Canada Goose has been particularly active on the direct-to-consumer (DTC) front in Greater China in the past few months, opening an online store on Tmall's Luxury Pavilion and a physical store in Hong Kong, followed by a new store in Beijing in December. The company is looking to establish a country office in Greater China in 2019 to lead local market development efforts. The company also opened a new store in Montreal during the quarter.

Continuing the strong momentum attained in the first half of its fiscal year, Canada Goose posted a sales increase of 50.2 percent to 399.3 million Canadian dollars (€265.9m-$300.1m) for the third quarter, with an increase of 22.2 percent to C$164.0 million (€109.2m-$123.3m) at wholesale, primarily due to higher order values from existing partners, along with earlier shipments as compared to the previous year.

However, the gross margin dropped by 3.3 percentage points to 47.7 percent, which the management attributed to changes in product mix relating to its acquisition of Baffin, plus increases in manufacturing labor costs.

In reporting its results, the management announced that it will open a new factory in Montreal, its second in the Quebec province and its eighth one in Canada. It already has three sites in Ontario and three in Winnipeg. Equipped with wireless manufacturing technology for higher real-time efficiency, the new facility is expected to employ more than 100 people by the end of March, and up to 650 by the end of 2020.

The management pointed out that its performance at the wholesale level was aided by the availability of in-house manufacturing to better meet retailers' demands. However, the rising labor costs spooked investors, sending the company's share price down by 16 percent in spite of the improved outlook.

Canada Goose's revenues from the direct-to-consumer (DTC) channel soared by 77.8 percent to C$235.3 million (€156.7m-$176.9m) during the quarter, driven by incremental sales from five new retail stores and one new e-commerce site, as well as the strong performance of existing retail stores and e-commerce sites.

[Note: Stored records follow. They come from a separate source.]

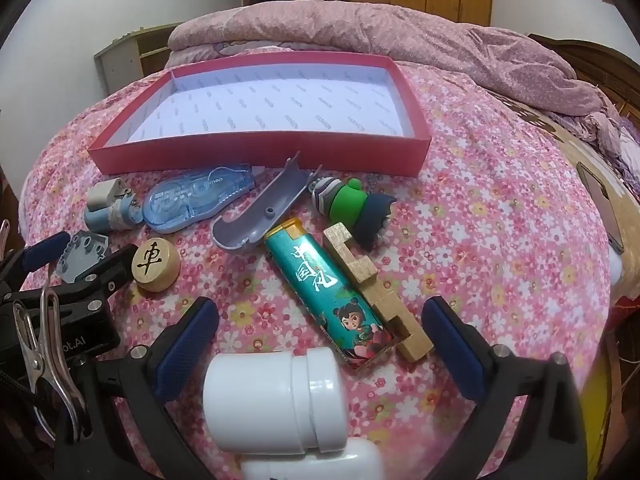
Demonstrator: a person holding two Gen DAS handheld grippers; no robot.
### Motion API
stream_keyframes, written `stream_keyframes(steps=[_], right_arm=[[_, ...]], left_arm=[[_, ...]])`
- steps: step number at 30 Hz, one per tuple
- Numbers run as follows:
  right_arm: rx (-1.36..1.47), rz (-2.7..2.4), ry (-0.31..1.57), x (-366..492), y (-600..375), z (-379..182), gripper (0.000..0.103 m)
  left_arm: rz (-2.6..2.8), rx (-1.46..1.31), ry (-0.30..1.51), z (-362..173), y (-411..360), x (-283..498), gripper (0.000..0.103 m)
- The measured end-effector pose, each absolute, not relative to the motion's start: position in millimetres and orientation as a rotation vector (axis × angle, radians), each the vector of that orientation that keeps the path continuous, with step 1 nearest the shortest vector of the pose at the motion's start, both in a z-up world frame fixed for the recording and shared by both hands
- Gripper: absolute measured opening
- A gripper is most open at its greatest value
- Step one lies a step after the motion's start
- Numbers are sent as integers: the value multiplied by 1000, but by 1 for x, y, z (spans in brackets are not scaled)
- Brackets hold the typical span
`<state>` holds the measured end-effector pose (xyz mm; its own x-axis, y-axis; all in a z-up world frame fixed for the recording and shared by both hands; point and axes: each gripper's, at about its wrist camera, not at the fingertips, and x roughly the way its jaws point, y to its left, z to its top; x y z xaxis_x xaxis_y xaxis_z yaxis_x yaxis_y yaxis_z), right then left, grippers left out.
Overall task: Organize rigid objects
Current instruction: 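Grasp the white pill bottle with the right tool while the left tool grasps the grey plate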
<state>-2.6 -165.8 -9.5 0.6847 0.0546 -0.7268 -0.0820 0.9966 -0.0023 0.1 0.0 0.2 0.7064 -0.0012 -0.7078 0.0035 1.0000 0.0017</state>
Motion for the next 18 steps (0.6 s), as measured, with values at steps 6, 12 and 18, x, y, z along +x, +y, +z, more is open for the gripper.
stream_keyframes(steps=[6, 12, 18], right_arm=[[-55, 120, 827, -3, -168, -9, 103], [-76, 172, 832, -14, -167, -6, 99], [-43, 204, 832, -21, -175, 2, 99]], left_arm=[[-37, 11, 814, 3, 7, 3, 100], [-73, 0, 823, 13, 14, -8, 97], [-96, 9, 816, 22, 15, -21, 97]])
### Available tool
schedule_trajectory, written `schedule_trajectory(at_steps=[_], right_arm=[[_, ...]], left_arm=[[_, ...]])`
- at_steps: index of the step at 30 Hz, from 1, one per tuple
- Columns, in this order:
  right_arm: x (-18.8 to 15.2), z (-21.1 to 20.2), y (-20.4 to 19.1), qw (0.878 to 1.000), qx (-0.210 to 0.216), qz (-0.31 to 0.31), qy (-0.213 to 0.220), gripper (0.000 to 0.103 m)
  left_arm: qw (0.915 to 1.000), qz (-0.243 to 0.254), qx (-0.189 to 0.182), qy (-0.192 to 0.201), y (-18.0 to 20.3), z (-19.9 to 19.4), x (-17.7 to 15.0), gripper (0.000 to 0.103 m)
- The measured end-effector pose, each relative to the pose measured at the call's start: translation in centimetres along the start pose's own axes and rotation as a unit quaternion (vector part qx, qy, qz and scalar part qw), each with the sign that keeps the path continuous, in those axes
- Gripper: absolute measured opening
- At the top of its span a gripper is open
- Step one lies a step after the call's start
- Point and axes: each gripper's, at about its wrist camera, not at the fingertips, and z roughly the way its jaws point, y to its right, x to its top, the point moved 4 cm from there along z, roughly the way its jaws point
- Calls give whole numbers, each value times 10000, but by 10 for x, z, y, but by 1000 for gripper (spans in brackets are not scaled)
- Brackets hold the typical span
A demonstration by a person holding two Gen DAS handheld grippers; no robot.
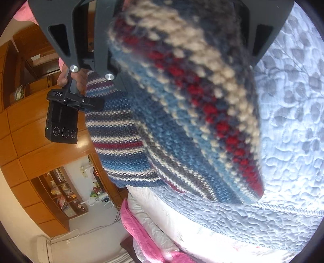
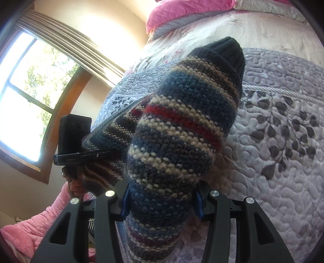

The gross margin in the DTC segment inched down by 0.4 percentage points to 76.1 percent, due to higher labor costs after an increase in the minimum wage in the state of Ontario at the start of the 2018 calendar year.

The stronger DTC component of the revenue mix contributed to a rise of 0.8 percentage points in the company's overall gross margin to 64.4 percent.

In spite of higher marketing costs and investments in new manufacturing capacities, the operating profit went up by 55.6 percent to C$139.9 million (€93.2m-$105.2m).

Across the group, adjusted Ebitda improved by 59.6 percent to C$151.1 million (€100.6m-$113.6m), and the adjusted net income jumped by 64.1 percent to C$103.4 million (€68.9m-$77.7m).